The screen in Geneforge 4 is considerably larger, with a bigger map, and smaller icons, leaving much more room for viewing. The graphics were improved somewhat, with better animations and cut-scenes than the previous three games. The sounds and general flow of the game were still the same.

==Plot==
The player as a prospective rebel and General Greta make a hasty journey to the Southforge citadel losing other members of their group on the way. The player is to be transformed via the Geneforge to become powerful enough to lead the rebels against the Shaper Army.

With Southforge about to fall to the Shapers, the Rebels prepare to evacuate to the last safehouse in the Ilya Province. It's at this point the player can make a serious choice that will alter the plotline: Either secretly join the Shapers, or continue to help the Rebels. Either way the player ends up at the safehouse. Occasionally the player runs into the Trakovite agents offered the choice to join them.

Once at the safehouse, it's learned the Shapers have cut off Rebel reinforcements by blockading the Barrier Zone underground with three extremely powerful Shapers and their armies of powerful creations.
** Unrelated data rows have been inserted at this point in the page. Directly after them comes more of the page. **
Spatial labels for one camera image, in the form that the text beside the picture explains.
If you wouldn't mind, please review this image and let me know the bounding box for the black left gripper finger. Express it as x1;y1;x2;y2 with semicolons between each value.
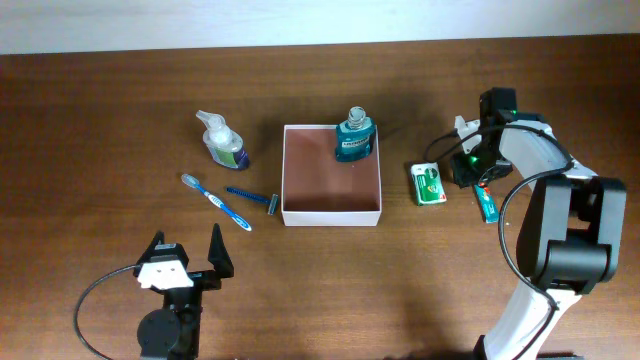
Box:
207;223;234;278
137;230;165;264

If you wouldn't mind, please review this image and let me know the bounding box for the green white soap bar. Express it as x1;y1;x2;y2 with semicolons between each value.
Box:
410;163;447;206

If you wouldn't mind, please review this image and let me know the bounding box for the toothpaste tube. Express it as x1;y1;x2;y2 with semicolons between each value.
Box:
473;185;499;224

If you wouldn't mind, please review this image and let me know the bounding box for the teal mouthwash bottle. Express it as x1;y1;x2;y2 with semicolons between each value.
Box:
335;106;376;162

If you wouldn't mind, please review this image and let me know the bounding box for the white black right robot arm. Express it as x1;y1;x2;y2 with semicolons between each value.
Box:
450;87;626;359

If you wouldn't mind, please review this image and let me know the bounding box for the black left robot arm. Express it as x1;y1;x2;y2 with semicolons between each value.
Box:
134;224;234;360

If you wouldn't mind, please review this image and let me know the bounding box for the blue white toothbrush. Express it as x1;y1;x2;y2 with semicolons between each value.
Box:
181;174;252;232

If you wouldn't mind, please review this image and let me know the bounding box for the blue disposable razor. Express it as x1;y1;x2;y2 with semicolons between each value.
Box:
225;186;279;215

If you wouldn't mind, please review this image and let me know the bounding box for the clear foam soap dispenser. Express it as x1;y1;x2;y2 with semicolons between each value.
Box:
196;110;250;171

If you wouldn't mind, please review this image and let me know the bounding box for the white cardboard box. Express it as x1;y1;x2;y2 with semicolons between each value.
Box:
280;125;382;227
Moseh, one of the three, has become a bit unstable and is threatening both Shapers and Rebels alike. Depending on whether the player is pro-rebel or pro-shaper, the player will be commanded to kill him or restore him respectively.

After crossing the barrier zone, the player enters the Fens of Aziraph, where the Shapers and Rebels have joined forces to fight the crazed Shaper Monarch, a madman who seeks to dominate the world. Once the Shaper Monarch is defeated, the player has the options to confirm whether to join the Shapers or the Rebels otherwise join the Trakovites.

In the Burwood Province, the heart of the Rebel lands, the Shapers have sent several "infiltrators" into this area to harass the Rebels, and have also landed a massive army in some ruins. The Shapers require the player aid their infiltration and help the army while, the Rebels require the player to kill the infiltrators and destroy the army. The player then meets the leader of the rebellion Ghaldring, who sends the player to the Grayghost mountains to complete the Unbound, the Rebels' secret weapon to turn the tide of the war.

Once in the mountains, it's time to awaken the drakon's ultimate creation, the Unbound: amazingly powerful, completely mindless, and almost indestructible drakons of enormous size. The goal of the Rebels is to release them amok in Shaper lands, to finally end the conflict once and for all. At this point the player can help the rebels and reap the rewards of the Unbound, assist the Shapers to destroy the Rebel leadership and ruin the Unbound, or join the Trakovites and put an end to shaping here for good. The choice made, presents one of over a dozen possible endings, all depending on the actions taken throughout the game.